Since her exposure, a number of HIBM patients have contacted Redlawsk with their stories. Redlawsk’s objective from the beginning was to let patients know that it was healing to talk about their experiences and that ARM would be there to spread their message. “I see my experience as a way to help and talk about it as much as possible,” she said. “What’s the alternative? Get worse and not say anything?”

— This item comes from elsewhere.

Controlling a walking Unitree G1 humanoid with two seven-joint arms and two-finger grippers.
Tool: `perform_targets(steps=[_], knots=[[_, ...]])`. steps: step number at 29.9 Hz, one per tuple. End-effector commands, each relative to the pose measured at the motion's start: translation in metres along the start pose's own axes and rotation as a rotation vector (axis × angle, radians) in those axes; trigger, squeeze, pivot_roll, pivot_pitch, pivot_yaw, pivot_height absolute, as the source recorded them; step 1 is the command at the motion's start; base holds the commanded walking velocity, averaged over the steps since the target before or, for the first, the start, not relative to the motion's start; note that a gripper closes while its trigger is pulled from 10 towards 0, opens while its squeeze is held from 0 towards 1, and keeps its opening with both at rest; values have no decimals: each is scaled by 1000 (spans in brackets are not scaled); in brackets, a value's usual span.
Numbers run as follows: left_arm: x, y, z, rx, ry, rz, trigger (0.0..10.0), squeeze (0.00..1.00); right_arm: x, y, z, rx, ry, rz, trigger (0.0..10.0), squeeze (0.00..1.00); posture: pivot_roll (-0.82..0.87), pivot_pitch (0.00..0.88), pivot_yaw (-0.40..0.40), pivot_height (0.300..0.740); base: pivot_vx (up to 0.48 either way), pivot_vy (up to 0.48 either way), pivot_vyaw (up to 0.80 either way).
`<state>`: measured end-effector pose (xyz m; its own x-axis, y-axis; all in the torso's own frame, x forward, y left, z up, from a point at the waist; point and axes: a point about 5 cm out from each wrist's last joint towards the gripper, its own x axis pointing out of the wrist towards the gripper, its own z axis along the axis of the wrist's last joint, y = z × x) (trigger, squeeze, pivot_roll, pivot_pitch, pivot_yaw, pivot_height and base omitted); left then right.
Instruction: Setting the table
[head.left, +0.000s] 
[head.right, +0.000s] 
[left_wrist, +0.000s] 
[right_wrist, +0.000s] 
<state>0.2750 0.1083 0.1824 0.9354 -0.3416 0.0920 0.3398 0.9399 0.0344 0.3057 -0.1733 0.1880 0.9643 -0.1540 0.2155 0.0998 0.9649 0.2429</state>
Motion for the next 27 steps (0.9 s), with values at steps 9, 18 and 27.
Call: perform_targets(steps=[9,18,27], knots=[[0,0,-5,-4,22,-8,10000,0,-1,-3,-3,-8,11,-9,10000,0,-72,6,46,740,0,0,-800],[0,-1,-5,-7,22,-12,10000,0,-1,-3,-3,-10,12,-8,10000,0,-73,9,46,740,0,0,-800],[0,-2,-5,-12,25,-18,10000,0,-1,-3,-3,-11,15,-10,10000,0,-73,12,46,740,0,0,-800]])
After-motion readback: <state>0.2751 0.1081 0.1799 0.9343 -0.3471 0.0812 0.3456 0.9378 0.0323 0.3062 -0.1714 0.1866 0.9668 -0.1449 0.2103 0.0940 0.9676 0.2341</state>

This month, Redlawsk has plans to visit Tokyo and Kyoto to meet a cluster of HIBM patients. She has yet to hear from another patient of Korean descent and, in fact, has been told she is the only known Korean in North America diagnosed with the disease.
Spreading word about the disease and finding other patients is crucial to getting the attention of medical professionals and companies with research funding mechanisms. HIBM is considered an “orphan disease” because researchers and pharmaceutical companies find little reason to invest resources in such a rare disorder.
“She is certainly a positive role model when it comes to this,” said her boyfriend Jason Hazelroth. What drives Redlawsk, he says, is her empathy and inability to just sit and do nothing.
Daniel Darvish refers to her as an inspiraton and a branch for his organization to reach other people with the disease, especially Asians.
Meanwhile, with no options of treatment, medication or physical therapy, Redlawsk’s health continues to deteriorate. HIBM patients have a range of outcomes; some in their mid-50s are bedridden, while others are wheelchair-bound with abilities to talk, eat and use the bathroom on their own.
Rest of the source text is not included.